In other words, our congregational worship life is public facing, and on most weekends we do have visitors joining us. What will they notice when they come? We hope they will find a soft apologetic—not an in-your-face sales pitch for Jesus, but the quieter witness of a body of believers who are gathered together around Word and sacrament, who believe that Jesus comes to them with forgiveness through these means, and who are engaged in mind and body in receiving the gifts of Christ and offering up prayer and praise in the Spirit.

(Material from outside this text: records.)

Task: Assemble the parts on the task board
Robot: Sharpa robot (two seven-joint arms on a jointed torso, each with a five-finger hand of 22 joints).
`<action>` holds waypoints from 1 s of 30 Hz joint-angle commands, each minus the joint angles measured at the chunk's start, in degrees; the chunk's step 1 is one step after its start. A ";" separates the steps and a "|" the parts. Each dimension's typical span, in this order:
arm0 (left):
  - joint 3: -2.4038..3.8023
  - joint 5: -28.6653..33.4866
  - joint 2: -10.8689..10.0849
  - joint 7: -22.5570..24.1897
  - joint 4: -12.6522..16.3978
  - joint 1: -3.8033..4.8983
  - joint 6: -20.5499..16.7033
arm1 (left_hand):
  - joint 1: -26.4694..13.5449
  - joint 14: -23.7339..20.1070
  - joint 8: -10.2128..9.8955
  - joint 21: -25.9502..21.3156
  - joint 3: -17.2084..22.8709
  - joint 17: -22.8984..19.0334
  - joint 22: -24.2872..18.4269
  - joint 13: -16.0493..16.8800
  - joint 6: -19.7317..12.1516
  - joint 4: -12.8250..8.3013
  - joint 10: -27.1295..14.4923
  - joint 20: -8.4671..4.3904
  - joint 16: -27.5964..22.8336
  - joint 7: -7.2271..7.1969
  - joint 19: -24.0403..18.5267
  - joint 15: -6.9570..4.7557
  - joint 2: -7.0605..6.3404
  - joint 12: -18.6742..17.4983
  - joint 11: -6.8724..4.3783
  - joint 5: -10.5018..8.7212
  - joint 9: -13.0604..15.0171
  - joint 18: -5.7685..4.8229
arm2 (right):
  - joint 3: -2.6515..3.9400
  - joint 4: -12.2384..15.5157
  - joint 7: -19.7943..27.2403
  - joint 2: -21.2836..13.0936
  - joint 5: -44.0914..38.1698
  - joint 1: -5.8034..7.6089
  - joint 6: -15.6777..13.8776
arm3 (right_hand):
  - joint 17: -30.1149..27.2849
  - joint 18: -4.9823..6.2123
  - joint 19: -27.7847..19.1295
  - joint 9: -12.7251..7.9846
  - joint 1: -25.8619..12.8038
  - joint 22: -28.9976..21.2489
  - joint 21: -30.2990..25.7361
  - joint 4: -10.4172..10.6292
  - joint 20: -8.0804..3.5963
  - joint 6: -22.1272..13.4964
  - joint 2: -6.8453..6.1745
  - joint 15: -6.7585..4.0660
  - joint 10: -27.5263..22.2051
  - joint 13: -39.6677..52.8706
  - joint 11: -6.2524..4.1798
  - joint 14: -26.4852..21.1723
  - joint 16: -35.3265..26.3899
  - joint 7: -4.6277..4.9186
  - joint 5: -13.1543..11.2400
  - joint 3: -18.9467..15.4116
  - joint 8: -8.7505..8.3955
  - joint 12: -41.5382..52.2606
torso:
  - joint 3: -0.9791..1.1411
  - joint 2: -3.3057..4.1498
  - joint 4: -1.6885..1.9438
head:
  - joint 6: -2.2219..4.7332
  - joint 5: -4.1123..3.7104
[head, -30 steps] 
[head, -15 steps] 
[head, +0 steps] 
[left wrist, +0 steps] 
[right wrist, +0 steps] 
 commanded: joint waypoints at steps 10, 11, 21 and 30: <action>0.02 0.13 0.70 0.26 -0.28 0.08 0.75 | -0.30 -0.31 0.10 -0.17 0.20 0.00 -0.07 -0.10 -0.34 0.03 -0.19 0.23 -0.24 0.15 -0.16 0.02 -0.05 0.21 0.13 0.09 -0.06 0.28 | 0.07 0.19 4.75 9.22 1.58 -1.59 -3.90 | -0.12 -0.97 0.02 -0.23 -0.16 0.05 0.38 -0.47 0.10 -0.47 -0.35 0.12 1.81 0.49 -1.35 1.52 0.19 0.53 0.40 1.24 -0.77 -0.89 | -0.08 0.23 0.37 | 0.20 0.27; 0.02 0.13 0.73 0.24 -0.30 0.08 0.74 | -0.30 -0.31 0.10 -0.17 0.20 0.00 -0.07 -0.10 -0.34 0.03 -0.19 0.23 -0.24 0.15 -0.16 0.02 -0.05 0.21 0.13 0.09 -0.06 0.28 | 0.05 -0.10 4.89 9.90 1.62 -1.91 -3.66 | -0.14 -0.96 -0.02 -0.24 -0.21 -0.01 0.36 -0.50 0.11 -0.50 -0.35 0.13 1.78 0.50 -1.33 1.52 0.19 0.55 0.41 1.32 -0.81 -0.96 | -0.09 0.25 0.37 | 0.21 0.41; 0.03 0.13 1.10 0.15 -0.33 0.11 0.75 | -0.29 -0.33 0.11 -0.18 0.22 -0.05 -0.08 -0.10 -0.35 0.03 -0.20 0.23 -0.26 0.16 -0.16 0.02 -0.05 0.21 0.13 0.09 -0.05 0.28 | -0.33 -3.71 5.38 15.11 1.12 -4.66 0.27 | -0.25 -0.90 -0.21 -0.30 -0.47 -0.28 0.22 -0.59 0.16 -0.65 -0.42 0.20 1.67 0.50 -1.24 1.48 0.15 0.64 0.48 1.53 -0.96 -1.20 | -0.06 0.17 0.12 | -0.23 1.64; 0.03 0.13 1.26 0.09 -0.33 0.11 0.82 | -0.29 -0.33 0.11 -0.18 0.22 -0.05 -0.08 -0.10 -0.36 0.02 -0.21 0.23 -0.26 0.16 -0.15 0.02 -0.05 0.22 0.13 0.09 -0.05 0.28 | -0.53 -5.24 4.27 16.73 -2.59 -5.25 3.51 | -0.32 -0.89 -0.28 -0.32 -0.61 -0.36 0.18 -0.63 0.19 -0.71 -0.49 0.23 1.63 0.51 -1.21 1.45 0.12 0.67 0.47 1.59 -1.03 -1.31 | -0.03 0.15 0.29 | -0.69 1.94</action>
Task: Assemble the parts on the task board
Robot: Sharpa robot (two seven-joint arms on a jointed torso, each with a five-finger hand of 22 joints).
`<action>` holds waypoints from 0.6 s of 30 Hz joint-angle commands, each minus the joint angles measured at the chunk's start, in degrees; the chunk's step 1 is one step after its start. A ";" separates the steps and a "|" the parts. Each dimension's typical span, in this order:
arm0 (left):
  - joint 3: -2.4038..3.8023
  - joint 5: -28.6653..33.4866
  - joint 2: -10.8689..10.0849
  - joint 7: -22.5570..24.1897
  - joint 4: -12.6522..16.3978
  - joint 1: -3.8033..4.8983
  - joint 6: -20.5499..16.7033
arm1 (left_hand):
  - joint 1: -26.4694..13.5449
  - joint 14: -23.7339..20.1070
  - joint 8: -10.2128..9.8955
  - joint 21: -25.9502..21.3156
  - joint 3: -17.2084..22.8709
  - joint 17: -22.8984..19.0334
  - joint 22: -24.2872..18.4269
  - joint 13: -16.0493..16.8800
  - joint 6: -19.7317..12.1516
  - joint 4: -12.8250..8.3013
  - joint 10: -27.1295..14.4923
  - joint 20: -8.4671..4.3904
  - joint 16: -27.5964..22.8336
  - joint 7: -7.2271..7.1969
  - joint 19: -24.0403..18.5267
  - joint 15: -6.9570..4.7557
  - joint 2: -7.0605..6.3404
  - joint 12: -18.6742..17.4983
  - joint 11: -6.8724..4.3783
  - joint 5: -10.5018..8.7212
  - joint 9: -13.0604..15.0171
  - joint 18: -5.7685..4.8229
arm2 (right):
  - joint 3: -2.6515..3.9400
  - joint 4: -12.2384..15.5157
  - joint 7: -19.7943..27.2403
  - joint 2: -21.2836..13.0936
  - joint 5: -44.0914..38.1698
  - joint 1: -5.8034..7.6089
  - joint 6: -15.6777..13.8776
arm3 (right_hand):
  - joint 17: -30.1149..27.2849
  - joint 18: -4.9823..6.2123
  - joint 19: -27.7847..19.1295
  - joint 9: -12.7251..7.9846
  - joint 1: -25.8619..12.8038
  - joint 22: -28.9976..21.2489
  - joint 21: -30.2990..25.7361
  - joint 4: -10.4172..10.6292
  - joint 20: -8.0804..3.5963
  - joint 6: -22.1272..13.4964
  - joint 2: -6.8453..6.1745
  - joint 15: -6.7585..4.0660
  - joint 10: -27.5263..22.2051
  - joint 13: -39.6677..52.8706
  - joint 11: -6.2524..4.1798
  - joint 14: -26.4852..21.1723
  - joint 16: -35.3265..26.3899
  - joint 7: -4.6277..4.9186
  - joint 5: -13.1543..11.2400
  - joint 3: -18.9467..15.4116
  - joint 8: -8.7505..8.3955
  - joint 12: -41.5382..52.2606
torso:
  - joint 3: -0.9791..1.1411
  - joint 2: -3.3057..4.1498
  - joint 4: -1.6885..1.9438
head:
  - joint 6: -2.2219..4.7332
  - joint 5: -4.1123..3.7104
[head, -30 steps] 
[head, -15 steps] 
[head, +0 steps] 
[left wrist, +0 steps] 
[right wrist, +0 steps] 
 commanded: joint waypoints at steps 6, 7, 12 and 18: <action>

Some specific things might catch their attention right away: I begin the service standing next to the baptismal font for the invocation and confession and absolution, a silent reminder that this is a gathering of believers who are joined by water that runs thicker than blood. They will notice, like the well-known former Southern Baptist Beth Moore did on her visit to an Anglican Church, that we are intent on letting Scripture speak on its own by the inclusion of three readings,2 and that these Scriptures are applicable to our lives today as they are expounded in the sermon. When we celebrate the Lord’s Supper, they can’t miss the importance we place on the sacrament Jesus gave in which the body of Christ gathers to receive the body and blood of Christ.
Our congregational worship life is public facing, and on most weekends we do have visitors joining us.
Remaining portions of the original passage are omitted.